Task data:
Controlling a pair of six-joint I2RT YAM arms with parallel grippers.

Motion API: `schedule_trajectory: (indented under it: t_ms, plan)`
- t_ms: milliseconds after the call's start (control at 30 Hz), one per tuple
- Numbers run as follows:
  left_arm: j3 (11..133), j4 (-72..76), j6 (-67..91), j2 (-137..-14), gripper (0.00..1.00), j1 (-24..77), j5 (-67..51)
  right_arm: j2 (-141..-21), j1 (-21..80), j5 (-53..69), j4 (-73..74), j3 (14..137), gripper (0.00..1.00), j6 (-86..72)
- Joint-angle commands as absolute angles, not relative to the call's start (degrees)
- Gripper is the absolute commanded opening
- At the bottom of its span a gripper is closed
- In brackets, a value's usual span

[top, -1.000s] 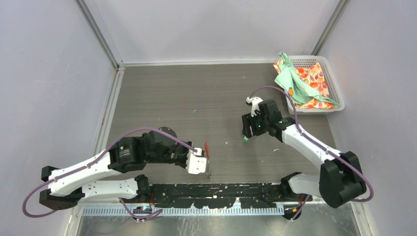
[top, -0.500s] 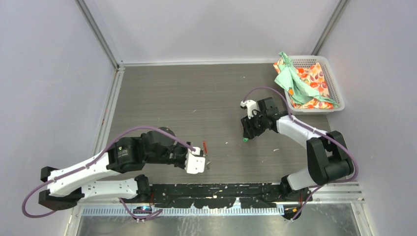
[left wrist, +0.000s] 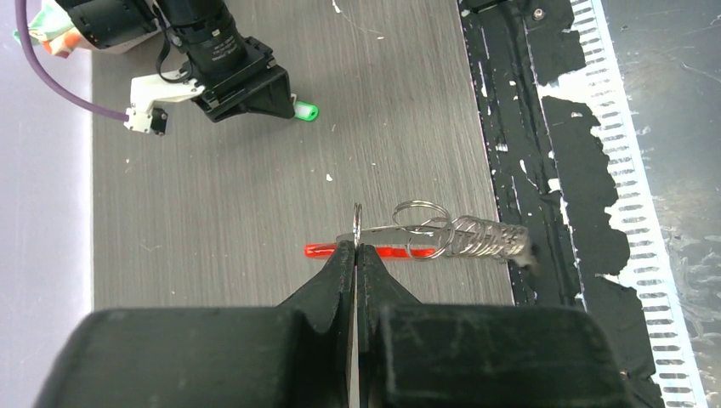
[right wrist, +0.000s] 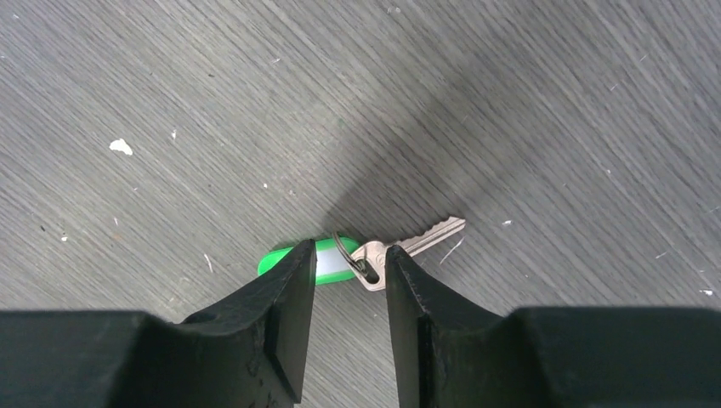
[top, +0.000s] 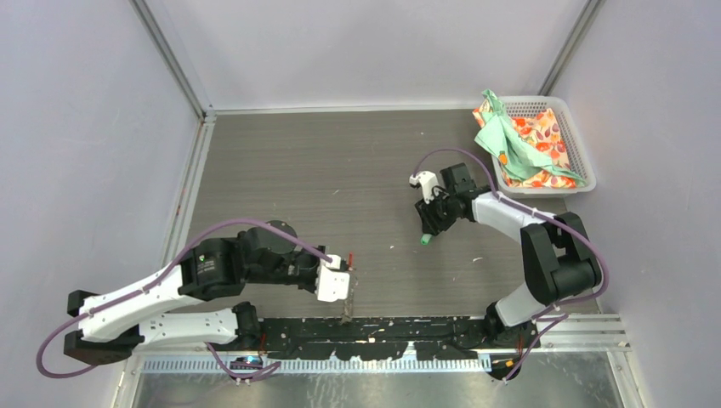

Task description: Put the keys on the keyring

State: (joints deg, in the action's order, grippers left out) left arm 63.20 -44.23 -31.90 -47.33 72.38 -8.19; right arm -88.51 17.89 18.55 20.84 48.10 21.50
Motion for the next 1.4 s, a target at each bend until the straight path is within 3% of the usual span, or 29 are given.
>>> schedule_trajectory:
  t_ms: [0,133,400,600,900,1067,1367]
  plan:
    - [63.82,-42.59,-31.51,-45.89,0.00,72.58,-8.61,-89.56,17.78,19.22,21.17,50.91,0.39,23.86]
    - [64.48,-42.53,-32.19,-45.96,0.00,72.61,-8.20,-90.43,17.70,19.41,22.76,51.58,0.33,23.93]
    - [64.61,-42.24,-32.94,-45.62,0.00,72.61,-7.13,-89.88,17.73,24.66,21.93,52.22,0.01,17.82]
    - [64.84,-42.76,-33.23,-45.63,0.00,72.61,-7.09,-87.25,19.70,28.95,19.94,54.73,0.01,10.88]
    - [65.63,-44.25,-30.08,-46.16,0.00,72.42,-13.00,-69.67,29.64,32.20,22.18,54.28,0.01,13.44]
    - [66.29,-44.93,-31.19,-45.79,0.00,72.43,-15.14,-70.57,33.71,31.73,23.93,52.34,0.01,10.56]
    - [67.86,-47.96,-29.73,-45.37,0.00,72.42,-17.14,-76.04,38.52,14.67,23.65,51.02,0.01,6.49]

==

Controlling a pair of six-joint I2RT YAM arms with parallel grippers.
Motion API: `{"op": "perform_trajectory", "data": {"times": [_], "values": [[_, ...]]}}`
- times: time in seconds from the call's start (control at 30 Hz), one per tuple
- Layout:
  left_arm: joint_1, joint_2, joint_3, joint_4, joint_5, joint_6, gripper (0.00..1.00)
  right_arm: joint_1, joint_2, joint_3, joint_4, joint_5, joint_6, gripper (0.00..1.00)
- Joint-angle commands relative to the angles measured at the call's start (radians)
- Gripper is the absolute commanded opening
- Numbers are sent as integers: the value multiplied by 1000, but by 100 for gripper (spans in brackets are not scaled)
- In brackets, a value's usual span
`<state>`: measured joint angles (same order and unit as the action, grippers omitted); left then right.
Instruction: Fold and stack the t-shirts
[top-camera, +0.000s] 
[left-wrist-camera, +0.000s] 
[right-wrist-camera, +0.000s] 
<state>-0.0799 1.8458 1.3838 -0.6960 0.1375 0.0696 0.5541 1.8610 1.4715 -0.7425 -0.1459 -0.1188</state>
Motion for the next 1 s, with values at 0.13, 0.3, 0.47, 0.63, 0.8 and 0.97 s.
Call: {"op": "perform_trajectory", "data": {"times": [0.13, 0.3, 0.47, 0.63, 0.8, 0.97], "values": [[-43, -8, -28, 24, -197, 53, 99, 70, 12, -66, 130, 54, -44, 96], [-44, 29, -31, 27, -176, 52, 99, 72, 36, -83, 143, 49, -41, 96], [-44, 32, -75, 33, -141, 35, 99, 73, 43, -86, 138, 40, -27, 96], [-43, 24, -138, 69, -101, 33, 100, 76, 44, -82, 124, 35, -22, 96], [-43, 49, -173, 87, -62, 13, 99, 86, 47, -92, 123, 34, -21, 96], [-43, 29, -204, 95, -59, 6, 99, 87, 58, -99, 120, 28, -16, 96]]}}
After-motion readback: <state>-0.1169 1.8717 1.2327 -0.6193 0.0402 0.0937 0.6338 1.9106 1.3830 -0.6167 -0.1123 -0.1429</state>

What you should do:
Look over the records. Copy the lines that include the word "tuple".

Exercise solution:
- t_ms: milliseconds after the call's start (control at 30 Hz), one per tuple
- times: time in seconds from the call's start (control at 30 Hz), one per tuple

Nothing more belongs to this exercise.